Cisti renali benigne: sintomi, cause e cure efficaci
Le cisti renali benigne rappresentano una delle condizioni più comuni riscontrate durante esami di imaging come ecografie o TAC. Spesso si tratta di formazioni liquide che si sviluppano sulla superficie o all’interno del rene e che nella maggior parte dei casi non provocano sintomi né problemi di salute significativi. Tuttavia, quando queste cisti raggiungono dimensioni importanti, come nel caso di due cisti di 10 e 7 centimetri, sorgono dubbi legittimi su eventuali rischi, sintomi associati e possibili trattamenti, incluso se è consigliabile asportarle chirurgicamente.
Cisti renali benigne: cosa sono e come si formano
Le cisti renali benigne sono sacche piene di liquido che si sviluppano nella struttura del rene. Generalmente, sono dovute a degenerazioni della normale struttura del tessuto renale o a un accumulo di liquido nelle piccole ghiandole o dotti del rene. La causa esatta non è sempre chiara, ma è noto che la prevalenza aumenta con l’età e spesso queste cisti non evolvono in problematiche significative. Di solito, sono singole o multiple ma isolate e ben delimitate, con pareti sottili e senza contenuti solidi.
Sintomi e possibili complicanze delle cisti di grandi dimensioni
Nel caso specifico di cisti renali di 10 e 7 cm, le dimensioni importanti possono portare a sintomi diretti come dolore localizzato nella regione lombare o addominale, senso di pressione, infezioni o, più raramente, complicanze come emorragie all’interno della cisti o compressioni sulle strutture interne del rene che possono alterarne la funzione. Anche se la maggior parte delle cisti benigne resta asintomatica, al superamento di una certa dimensione il controllo medico diventa cruciale.
Si possono levare le cisti renali di 10 e 7 cm?
L’asportazione delle cisti renali è un argomento molto delicato e dipende da diversi fattori, tra cui la presenza di sintomi, l’impatto sulla funzionalità renale, la natura benigna della cisti e il rischio di complicanze. In generale, le cisti renali benigne che non provocano disturbi non richiedono trattamento chirurgico.

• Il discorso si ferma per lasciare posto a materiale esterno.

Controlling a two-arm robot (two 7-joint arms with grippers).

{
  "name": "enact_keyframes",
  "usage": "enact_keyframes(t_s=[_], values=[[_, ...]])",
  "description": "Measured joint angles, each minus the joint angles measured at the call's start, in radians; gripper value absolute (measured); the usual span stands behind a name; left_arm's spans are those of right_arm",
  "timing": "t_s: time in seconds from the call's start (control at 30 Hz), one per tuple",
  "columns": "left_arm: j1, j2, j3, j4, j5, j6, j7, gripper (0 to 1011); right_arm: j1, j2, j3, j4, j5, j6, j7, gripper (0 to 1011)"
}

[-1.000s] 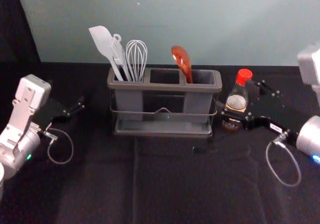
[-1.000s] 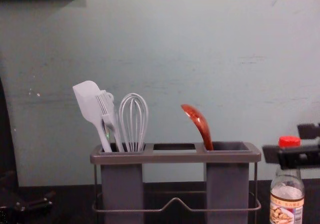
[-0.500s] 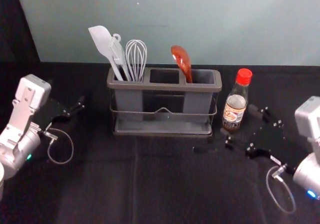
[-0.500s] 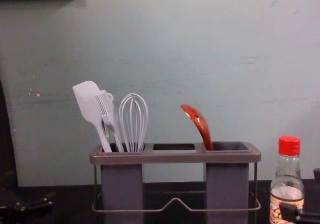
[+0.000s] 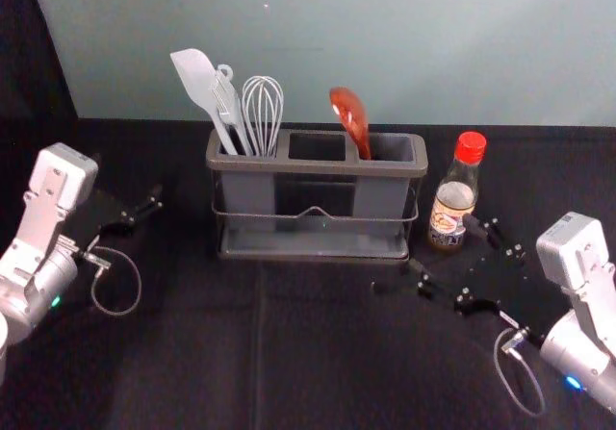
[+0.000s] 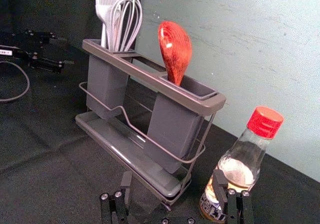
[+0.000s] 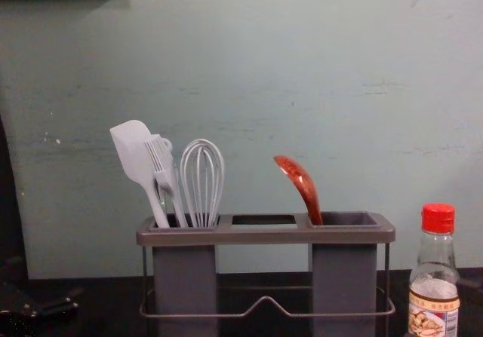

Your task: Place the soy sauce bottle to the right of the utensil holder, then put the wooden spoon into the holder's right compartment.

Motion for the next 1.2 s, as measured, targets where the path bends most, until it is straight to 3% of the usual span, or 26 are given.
enact_keyframes(t_s=[1.2], values=[[0.000,0.000,0.000,0.000,0.000,0.000,0.000,1005,-0.011,0.002,0.003,-0.006,-0.002,-0.003,-0.004,1004]])
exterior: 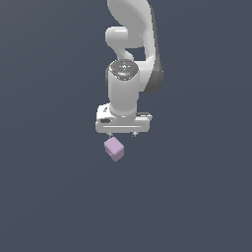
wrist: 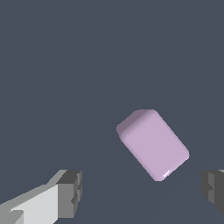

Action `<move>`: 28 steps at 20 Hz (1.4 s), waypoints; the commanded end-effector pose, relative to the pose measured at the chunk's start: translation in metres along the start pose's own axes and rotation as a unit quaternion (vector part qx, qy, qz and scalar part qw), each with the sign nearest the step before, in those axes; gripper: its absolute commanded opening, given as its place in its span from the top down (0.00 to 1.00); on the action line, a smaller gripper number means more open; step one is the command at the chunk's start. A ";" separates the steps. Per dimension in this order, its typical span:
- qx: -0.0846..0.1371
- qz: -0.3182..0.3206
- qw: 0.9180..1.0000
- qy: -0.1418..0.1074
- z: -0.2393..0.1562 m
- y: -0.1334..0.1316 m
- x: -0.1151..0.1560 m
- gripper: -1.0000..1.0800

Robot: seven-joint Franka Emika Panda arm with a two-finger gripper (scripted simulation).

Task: Pick up the object and move it to a goal position.

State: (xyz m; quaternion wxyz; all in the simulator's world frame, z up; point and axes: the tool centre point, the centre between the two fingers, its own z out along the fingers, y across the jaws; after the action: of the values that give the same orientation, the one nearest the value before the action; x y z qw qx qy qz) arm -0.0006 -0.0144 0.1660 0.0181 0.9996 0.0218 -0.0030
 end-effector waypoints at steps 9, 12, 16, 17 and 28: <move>0.002 -0.050 0.999 0.000 0.008 0.006 0.000 0.04; 0.003 -0.076 0.997 0.000 0.012 0.009 0.001 0.04; 0.005 -0.119 0.993 0.001 0.019 0.015 0.001 0.04; 0.005 -0.130 0.991 0.001 0.021 0.016 0.001 0.04; 0.011 -0.256 0.967 0.005 0.041 0.031 0.001 0.04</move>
State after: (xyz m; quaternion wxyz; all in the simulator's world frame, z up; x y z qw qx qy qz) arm 0.0011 -0.0447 0.1286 0.0063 0.9656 0.2601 -0.0035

Tuttavia, quando le cisti sono grandi come nel caso in questione, possono essere considerate per un intervento, soprattutto se causano dolore persistente o problemi funzionali.
Le tecniche chirurgiche oggi più diffuse sono:
– Drenaggio percutaneo: tramite ago sottile inserito sotto guida ecografica o TAC la cisti viene aspirata, talvolta associando l’iniezione di una sostanza sclerosante per ridurre il rischio di riformazione.
– Marsupializzazione laparoscopica: consiste nel creare un’apertura della cisti verso lo spazio peritoneale, permettendo il drenaggio continuo del liquido e riducendo la dimensione della cisti.
– Asportazione parziale della cisti o del tessuto renale: riservata a casi più complessi o quando vi è il sospetto di complicazioni.
Questi interventi sono generalmente ben tollerati e calibrati in base alle condizioni del paziente e all’entità dei sintomi.
Quando è necessario intervenire chirurgicamente
L’indicazione all’asportazione delle cisti renali di grandi dimensioni si basa principalmente su:
– Dolore persistente o invalidante correlato alla presenza delle cisti.
– Alterazione della funzionalità renale documentata da esami ematici o strumentali.
– Evidenza di complicanze come infezioni ricorrenti, emorragie o compressione di altre strutture.
– Dubbi diagnostici sulla natura benigna della cisti, che rendano necessario un esame istologico.
Se l’esito delle indagini diagnostiche conferma la natura benigna della cisti e non vi sono sintomi o complicazioni, è possibile optare per un follow-up periodico con controlli ecografici o tomografici, rimandando l’intervento chirurgico solo a necessità.
Monitoraggio e prevenzione
Per le cisti renali benigne di dimensioni importanti, è fondamentale un controllo regolare per valutare eventuali variazioni di dimensioni o caratteristiche. Gli esami più indicati sono l’ecografia renale, la TAC o la risonanza magnetica, che possono fornire informazioni dettagliate sulla struttura e sul comportamento della cisti nel tempo.
Inoltre, mantenere uno stile di vita sano, controllare l’ipertensione e la funzione renale può aiutare a limitare la progressione di eventuali danni associati.
Le cisti attaccate al rene con dimensioni di 10 e 7 cm rientrano in una categoria clinica che richiede attenzione, ma non necessariamente un intervento immediato. Il medico specialista valuterà caso per caso come procedere, bilanciando i benefici e i rischi di un eventuale trattamento chirurgico.